Assignment :: Set down again exactly the lines of the listing below that fall between the line holding "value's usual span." and the line holding "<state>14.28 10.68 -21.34", inclusive.

Recorded data ::
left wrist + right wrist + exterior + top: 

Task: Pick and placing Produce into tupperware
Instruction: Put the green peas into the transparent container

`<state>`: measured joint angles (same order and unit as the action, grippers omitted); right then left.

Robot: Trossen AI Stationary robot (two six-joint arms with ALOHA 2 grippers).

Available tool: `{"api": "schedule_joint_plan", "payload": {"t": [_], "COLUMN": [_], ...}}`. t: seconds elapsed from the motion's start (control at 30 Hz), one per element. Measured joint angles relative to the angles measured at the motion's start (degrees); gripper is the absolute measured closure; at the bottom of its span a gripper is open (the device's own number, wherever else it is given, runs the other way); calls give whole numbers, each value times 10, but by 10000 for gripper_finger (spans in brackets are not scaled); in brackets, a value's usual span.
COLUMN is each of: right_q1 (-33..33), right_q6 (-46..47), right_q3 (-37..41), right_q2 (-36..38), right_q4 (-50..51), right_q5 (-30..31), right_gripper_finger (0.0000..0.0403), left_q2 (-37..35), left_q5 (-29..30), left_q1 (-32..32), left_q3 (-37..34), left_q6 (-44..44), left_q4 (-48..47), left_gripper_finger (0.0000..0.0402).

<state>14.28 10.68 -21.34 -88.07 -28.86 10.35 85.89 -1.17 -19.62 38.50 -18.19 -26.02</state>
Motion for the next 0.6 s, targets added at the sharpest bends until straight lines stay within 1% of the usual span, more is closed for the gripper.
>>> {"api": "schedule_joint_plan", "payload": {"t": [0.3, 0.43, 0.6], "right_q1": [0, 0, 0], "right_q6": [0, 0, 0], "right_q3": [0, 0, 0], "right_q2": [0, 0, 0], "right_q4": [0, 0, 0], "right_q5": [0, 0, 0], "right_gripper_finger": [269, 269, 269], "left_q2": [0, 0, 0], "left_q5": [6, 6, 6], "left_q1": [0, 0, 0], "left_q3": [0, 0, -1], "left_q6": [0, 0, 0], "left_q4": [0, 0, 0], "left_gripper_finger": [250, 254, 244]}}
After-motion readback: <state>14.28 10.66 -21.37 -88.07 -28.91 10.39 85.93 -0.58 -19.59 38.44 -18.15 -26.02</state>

Answer box ::
Available tool: `{"api": "schedule_joint_plan", "payload": {"t": [_], "COLUMN": [_], ...}}`. t: seconds elapsed from the motion's start (control at 30 Hz), one per element. Measured joint angles relative to the angles measured at the motion's start (degrees); gripper is the absolute measured closure; at the bottom of its span a gripper is open (the device's own number, wherever else it is given, runs the other way); calls give whole numbers, each value times 10, but by 10000 for gripper_finger (spans in brackets are not scaled); in brackets, a value's usual span.
COLUMN is each of: right_q1 (-33..33), right_q6 (-46..47), right_q3 (-37..41), right_q2 (-36..38), right_q4 (-50..51), right_q5 (-30..31), right_gripper_finger (0.0000..0.0403), left_q2 (-37..35), left_q5 (-29..30), left_q1 (-32..32), left_q3 (-37..34), left_q6 (-44..44), left_q4 (-48..47), left_gripper_finger (0.0000..0.0402).

<state>14.28 10.68 -21.34 -88.07 -28.86 10.35 85.89 -1.17 -19.62 38.50 -18.19 -26.02</state>

The exercise requires no more work.